Oren Cass, a public policy expert and one of the intellectuals of the “new right,” sees Trumpism as the first flush of an anti-liberal political creed that’s arguably taken clearer shape in Europe. “The backlash can be seen in the United Kingdom, where Brexit rejected an antidemocratic globalism; in Eastern Europe, where the success of Poland’s Law and Justice party and Hungary’s Fidesz has revitalized a Christian traditionalism; and in Spain, where the rise of Vox has given the world a rare right-wing party with a labor union,” Cass wrote in Foreign Affairs earlier this year. “The politics and circumstances of course vary by country, but tremors from the same tectonic shifts that set off the United States’ earthquake can be felt far and wide.”

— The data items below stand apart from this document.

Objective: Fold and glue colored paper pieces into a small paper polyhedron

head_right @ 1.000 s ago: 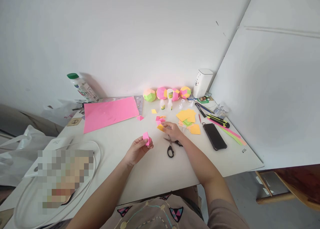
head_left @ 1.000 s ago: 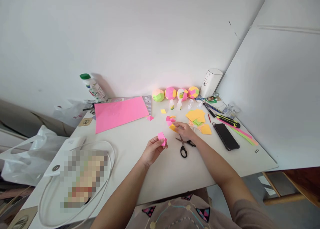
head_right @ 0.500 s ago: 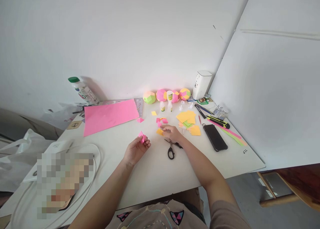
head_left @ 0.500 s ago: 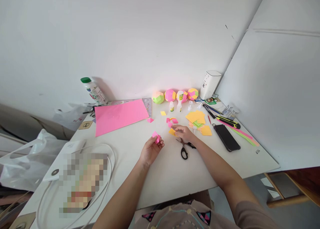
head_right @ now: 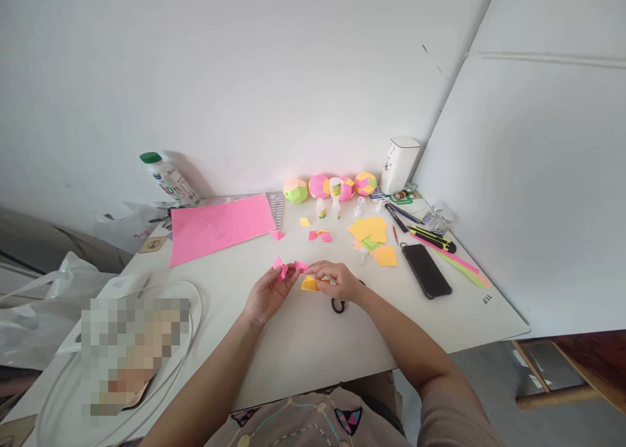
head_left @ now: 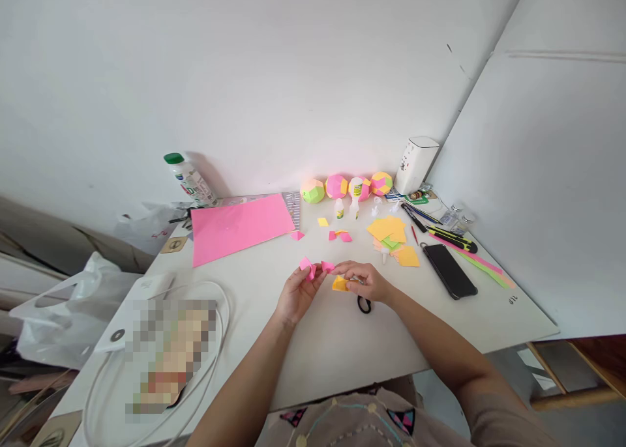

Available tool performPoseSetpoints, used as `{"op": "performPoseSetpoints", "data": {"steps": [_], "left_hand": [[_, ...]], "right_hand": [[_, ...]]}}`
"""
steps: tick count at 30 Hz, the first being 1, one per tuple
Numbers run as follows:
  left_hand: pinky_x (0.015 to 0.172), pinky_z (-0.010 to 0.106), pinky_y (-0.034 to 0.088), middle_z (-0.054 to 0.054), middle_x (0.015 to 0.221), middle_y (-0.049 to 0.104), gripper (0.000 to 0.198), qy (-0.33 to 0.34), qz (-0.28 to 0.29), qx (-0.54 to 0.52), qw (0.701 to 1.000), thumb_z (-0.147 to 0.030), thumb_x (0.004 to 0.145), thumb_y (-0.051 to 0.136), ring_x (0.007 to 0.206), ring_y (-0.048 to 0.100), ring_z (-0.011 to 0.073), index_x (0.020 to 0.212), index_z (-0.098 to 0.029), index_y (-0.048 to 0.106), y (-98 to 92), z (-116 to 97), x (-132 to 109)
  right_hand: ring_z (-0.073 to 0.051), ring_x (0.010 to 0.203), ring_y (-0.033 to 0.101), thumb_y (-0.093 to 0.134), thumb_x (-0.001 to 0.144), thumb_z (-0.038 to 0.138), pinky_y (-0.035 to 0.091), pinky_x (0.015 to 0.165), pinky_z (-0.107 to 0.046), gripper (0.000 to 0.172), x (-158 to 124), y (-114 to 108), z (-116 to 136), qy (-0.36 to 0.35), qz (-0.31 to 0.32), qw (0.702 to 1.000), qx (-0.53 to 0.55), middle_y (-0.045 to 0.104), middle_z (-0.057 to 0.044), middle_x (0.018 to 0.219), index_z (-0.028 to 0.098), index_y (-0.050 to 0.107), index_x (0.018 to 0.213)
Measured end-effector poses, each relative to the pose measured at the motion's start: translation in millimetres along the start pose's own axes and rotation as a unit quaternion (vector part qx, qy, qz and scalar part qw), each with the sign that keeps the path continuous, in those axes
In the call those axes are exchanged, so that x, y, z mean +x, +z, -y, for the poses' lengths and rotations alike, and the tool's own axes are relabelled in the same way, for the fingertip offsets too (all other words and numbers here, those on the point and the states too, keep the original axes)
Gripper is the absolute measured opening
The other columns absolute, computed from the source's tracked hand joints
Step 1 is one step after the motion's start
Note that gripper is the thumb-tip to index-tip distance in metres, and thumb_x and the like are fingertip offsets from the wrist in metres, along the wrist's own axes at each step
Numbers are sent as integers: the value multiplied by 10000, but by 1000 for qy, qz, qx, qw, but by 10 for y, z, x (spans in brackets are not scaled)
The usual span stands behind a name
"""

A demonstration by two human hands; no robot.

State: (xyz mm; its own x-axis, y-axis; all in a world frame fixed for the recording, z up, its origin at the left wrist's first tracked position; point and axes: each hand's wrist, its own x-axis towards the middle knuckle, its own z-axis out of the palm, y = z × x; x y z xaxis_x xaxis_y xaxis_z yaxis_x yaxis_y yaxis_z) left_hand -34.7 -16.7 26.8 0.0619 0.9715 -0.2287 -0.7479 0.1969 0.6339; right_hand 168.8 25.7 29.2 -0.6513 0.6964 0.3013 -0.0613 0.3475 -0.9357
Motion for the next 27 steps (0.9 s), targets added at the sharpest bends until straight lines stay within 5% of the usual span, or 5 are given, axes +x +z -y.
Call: {"op": "performPoseSetpoints", "data": {"steps": [15, 27], "left_hand": [[980, 342, 475, 55, 893, 694, 145, -1, 26, 36, 999, -256, 723, 744, 950, 641, 176, 777, -133, 688, 44, 2, -41], [918, 349, 499, 76, 931, 702, 125, -7, 25, 50, 998, -251, 742, 720, 952, 637, 193, 775, -134, 695, 38, 0, -42]], "right_hand": [[-258, 1282, 474, 633, 828, 363, 306, 1093, -461, 177, 5, 22, 152, 36, 7, 990, 136, 611, -116, 1270, 196, 684, 849], [-245, 1151, 557, 642, 804, 351, 408, 985, -415, 178, 3, 4, 165, 76, 0, 989, 126, 646, -100, 1199, 181, 686, 830]]}}
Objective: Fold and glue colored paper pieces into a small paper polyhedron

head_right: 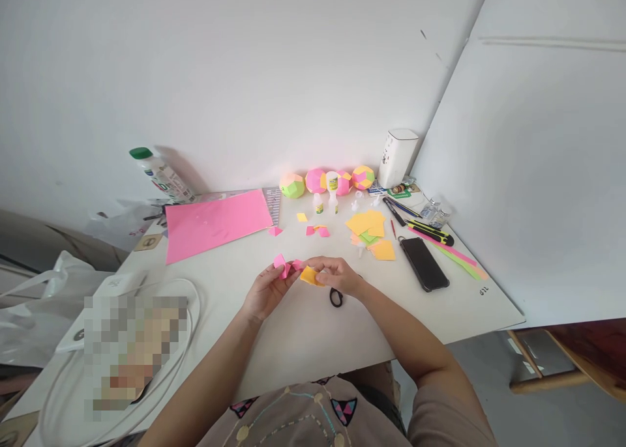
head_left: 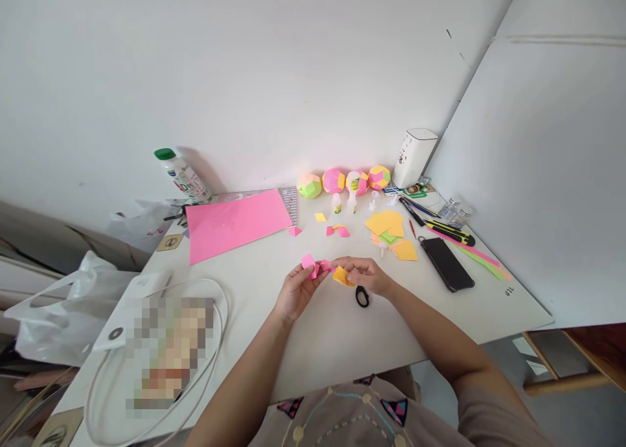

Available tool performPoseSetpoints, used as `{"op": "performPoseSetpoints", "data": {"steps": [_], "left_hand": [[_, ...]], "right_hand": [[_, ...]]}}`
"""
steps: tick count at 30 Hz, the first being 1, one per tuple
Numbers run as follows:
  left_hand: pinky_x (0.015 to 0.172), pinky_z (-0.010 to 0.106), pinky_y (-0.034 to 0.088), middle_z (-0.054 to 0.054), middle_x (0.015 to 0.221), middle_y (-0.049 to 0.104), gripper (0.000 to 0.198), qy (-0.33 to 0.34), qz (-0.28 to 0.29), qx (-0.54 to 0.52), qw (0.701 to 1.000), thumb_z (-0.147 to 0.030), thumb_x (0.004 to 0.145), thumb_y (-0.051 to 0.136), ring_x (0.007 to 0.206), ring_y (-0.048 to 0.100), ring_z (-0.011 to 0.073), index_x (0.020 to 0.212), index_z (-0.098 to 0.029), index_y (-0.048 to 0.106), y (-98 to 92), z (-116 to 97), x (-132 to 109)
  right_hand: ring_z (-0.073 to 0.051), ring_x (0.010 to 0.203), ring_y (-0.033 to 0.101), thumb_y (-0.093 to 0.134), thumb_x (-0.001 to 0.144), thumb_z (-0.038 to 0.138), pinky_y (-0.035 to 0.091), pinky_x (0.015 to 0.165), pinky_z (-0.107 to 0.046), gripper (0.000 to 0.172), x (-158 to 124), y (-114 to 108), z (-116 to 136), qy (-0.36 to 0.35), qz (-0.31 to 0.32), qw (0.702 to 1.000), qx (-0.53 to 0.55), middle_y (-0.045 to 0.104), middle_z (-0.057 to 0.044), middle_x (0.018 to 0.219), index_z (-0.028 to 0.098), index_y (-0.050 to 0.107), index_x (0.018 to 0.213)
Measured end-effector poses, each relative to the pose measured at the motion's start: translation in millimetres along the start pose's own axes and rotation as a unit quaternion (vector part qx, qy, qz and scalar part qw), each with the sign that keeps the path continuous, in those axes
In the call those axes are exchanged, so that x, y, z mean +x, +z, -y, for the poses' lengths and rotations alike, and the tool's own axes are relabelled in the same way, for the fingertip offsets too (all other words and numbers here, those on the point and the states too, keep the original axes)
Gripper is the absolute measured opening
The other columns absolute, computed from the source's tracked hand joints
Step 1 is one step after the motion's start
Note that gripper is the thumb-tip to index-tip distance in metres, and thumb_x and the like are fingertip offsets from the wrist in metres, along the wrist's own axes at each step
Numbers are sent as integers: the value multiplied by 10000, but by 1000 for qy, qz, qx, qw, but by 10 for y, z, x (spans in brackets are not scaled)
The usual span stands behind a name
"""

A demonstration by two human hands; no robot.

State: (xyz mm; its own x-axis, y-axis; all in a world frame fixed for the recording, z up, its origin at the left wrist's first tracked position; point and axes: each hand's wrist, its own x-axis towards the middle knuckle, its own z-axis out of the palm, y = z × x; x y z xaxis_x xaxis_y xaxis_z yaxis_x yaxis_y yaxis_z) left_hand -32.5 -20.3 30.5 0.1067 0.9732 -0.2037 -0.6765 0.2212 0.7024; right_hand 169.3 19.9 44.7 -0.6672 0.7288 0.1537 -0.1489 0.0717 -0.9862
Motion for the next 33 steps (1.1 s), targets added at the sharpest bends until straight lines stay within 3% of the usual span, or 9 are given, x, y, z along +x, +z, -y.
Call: {"op": "performPoseSetpoints", "data": {"steps": [3, 7, 15, 22, 33], "left_hand": [[823, 319, 516, 74, 914, 689, 123, -3, -1, 10, 1000, -259, 747, 711, 896, 628, 181, 776, -140, 695, 0, -7, -2], [689, 262, 491, 46, 784, 644, 128, -8, 8, 12, 1000, -266, 750, 712, 755, 588, 134, 765, -141, 689, -17, 0, -3], [707, 280, 479, 48, 729, 632, 159, -33, 42, 10, 999, -294, 766, 695, 708, 579, 134, 733, -139, 678, -35, 25, -4], [718, 279, 481, 49, 731, 628, 159, -35, 43, 3, 998, -293, 770, 692, 717, 575, 135, 734, -138, 680, -33, 17, -4], [710, 272, 490, 53, 748, 629, 165, -41, 41, -6, 998, -286, 774, 684, 725, 574, 133, 717, -131, 678, -43, 29, 4]], "right_hand": [[-248, 1105, 582, 647, 792, 372, 447, 922, -405, 201, 4, -8, -46, 29, -18, 999, 21, 648, -106, 1195, 176, 687, 814], [-272, 1120, 584, 694, 725, 370, 412, 971, -446, 184, 26, -4, -62, 48, -57, 993, 87, 686, -89, 1116, 187, 673, 721], [-268, 1087, 603, 708, 699, 324, 418, 967, -457, 145, 43, 30, -12, 67, -54, 985, 151, 698, -83, 1072, 195, 645, 681], [-224, 939, 649, 687, 732, 304, 414, 970, -455, 124, 35, 10, -72, 56, -47, 982, 173, 703, -81, 1067, 191, 644, 709], [-250, 1077, 606, 698, 731, 293, 396, 999, -451, 113, 44, 28, -57, 53, -40, 980, 187, 702, -86, 1077, 183, 672, 716]]}}
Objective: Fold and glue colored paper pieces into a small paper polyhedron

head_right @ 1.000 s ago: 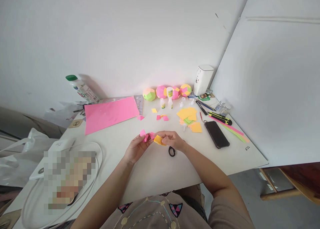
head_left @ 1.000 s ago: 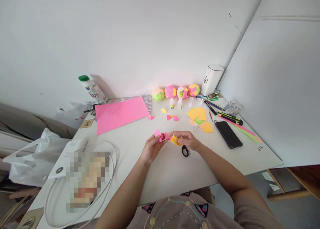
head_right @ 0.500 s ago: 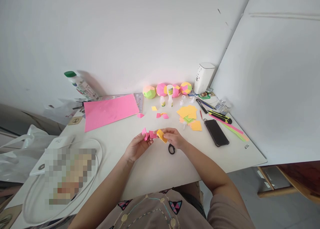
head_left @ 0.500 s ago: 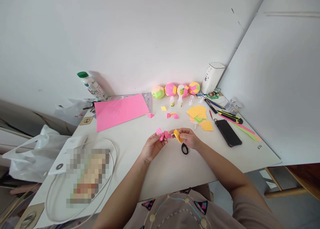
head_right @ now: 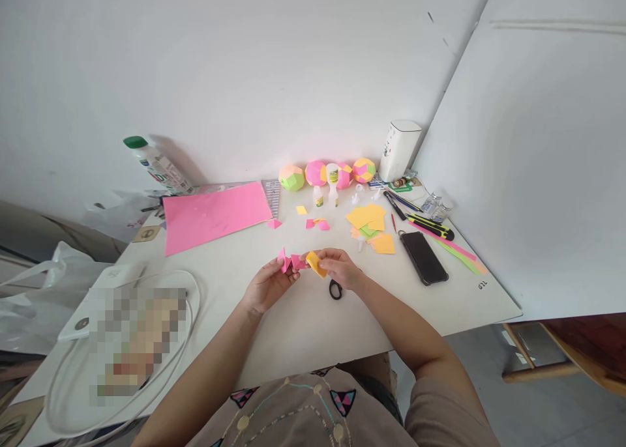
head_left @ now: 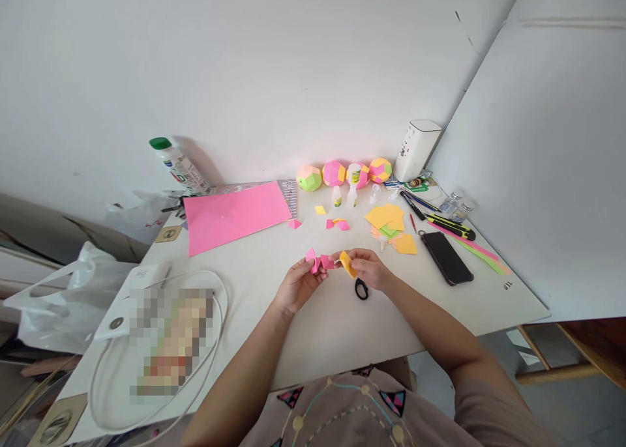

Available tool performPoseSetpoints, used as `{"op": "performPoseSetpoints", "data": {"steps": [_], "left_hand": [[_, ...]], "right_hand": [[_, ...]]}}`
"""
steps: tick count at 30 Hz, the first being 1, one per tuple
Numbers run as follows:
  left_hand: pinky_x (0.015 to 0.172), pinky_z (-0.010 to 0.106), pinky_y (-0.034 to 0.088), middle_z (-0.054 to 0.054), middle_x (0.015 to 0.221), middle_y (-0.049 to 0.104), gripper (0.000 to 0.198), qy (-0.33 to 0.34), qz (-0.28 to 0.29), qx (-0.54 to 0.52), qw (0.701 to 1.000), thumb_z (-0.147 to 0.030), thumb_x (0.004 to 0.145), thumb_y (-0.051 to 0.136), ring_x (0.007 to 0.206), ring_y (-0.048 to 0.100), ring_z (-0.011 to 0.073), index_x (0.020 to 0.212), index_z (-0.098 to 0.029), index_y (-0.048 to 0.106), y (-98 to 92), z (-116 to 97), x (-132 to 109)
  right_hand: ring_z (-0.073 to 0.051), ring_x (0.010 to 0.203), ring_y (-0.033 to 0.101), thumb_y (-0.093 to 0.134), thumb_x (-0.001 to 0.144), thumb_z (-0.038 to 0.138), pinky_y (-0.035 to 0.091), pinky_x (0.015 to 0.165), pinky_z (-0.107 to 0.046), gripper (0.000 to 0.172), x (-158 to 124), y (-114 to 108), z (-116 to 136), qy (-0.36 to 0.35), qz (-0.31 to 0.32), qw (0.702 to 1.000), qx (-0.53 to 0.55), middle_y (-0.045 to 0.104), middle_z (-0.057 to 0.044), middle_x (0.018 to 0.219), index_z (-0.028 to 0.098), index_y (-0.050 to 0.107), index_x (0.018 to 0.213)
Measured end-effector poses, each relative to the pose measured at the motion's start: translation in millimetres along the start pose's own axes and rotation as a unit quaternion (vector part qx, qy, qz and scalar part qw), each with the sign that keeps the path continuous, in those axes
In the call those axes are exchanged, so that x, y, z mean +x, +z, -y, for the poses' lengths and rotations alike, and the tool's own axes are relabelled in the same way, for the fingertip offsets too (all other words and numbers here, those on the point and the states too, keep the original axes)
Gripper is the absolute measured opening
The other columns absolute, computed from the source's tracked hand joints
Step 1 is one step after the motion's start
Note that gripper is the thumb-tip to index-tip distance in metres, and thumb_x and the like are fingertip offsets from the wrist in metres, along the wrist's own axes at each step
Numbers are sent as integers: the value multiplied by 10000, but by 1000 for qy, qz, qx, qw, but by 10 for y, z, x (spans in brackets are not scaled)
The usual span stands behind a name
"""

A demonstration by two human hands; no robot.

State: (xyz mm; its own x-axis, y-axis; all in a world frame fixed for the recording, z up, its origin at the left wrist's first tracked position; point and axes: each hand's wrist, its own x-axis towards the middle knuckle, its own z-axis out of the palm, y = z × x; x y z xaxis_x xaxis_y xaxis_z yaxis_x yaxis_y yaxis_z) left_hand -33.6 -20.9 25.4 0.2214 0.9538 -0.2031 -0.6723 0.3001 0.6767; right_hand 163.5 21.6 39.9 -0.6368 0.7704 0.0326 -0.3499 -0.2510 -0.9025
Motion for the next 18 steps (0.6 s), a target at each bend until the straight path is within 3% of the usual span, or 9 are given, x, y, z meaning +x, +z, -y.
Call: {"op": "performPoseSetpoints", "data": {"steps": [18], "left_hand": [[684, 271, 480, 44, 712, 610, 169, -1, -1, -5, 1000, -281, 772, 684, 700, 558, 127, 709, -126, 667, -5, 4, -1]], "right_hand": [[-249, 1062, 606, 708, 734, 304, 388, 993, -456, 130, 1, 22, 11, -12, 0, 1000, -11, 706, -93, 1037, 180, 674, 717]]}}
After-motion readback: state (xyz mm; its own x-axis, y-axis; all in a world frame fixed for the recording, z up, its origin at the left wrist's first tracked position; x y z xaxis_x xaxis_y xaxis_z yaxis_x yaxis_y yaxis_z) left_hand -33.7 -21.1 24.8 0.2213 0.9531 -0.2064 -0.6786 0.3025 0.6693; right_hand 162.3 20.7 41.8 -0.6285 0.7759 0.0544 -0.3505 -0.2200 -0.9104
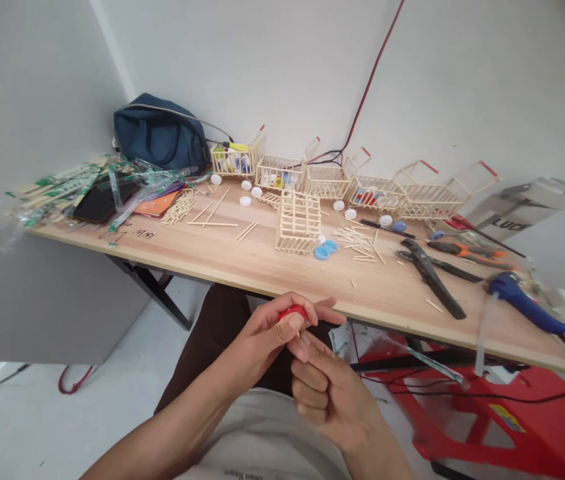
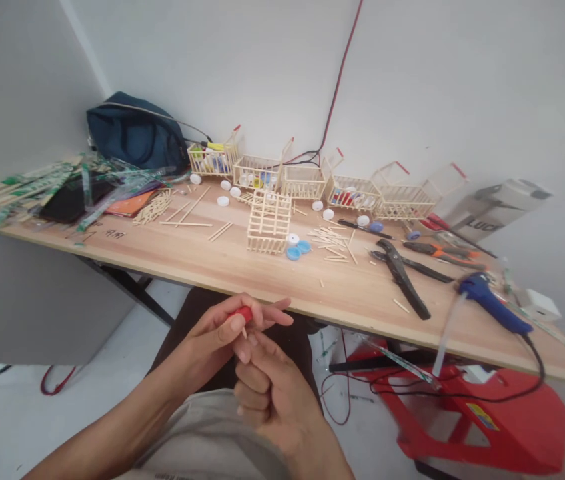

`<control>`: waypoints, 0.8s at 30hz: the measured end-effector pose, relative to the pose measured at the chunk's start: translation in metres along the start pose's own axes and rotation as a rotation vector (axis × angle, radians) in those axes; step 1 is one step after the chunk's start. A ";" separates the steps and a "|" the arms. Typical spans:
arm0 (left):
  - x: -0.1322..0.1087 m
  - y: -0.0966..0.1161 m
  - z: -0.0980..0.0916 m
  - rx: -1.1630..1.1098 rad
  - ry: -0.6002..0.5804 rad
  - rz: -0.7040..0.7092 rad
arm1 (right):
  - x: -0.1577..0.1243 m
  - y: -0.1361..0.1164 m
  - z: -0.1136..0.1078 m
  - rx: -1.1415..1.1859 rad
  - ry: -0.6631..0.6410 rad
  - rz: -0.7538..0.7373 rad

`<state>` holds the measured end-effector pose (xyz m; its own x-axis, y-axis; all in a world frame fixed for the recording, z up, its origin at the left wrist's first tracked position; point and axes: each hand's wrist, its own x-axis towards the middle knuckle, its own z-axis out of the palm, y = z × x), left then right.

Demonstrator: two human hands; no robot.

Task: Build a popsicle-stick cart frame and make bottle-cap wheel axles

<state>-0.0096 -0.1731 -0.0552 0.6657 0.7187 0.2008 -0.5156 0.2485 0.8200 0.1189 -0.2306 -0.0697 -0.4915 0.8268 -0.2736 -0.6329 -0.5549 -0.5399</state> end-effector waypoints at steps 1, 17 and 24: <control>0.000 0.000 -0.002 0.002 -0.001 -0.004 | 0.000 0.001 -0.001 -0.034 0.024 -0.029; 0.010 0.005 -0.008 0.236 0.177 -0.027 | 0.000 -0.008 -0.008 -1.380 0.580 -0.712; 0.006 0.018 -0.005 0.475 0.131 0.000 | 0.000 -0.010 -0.012 -1.561 0.597 -0.728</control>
<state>-0.0170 -0.1614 -0.0420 0.5767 0.8018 0.1567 -0.1926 -0.0530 0.9798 0.1326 -0.2242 -0.0742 0.0726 0.9500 0.3036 0.6492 0.1860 -0.7375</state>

Those tremors keep rippling through America as well. Tucker Carlson, probably the most influential right-wing pundit on U.S. cable news, now explicitly touts the “great replacement” theory that immigrants, and especially undocumented ones, are somehow “replacing” native-born Americans. It’s language that is also proliferating within the GOP — never mind that the 2020 Census charted the slowest population growth in the United States in almost a century and lagging immigration.

The rhetoric of “replacement” has for years existed on the fringes of Europe’s far right, seen more often in the manifestos of white supremacist gunmen than on prime-time American television. But as Biden and his allies push for social democratic transformation, this too has gone mainstream.

There are plenty of ways that the American scene is hardly aping Europe, not least in rolling conflicts over race and its role at the heart of American history. The Democrats, still dominated by establishment centrists, could scale back their ambitions. The Republicans could resume their opportunism over the deficit should the economic winds turn. But the showdown between the two very different political passions currently unleashed — one animated by left-wing economics, the other by right-wing nationalism — could be a defining struggle of a new era of politics in the United States and beyond.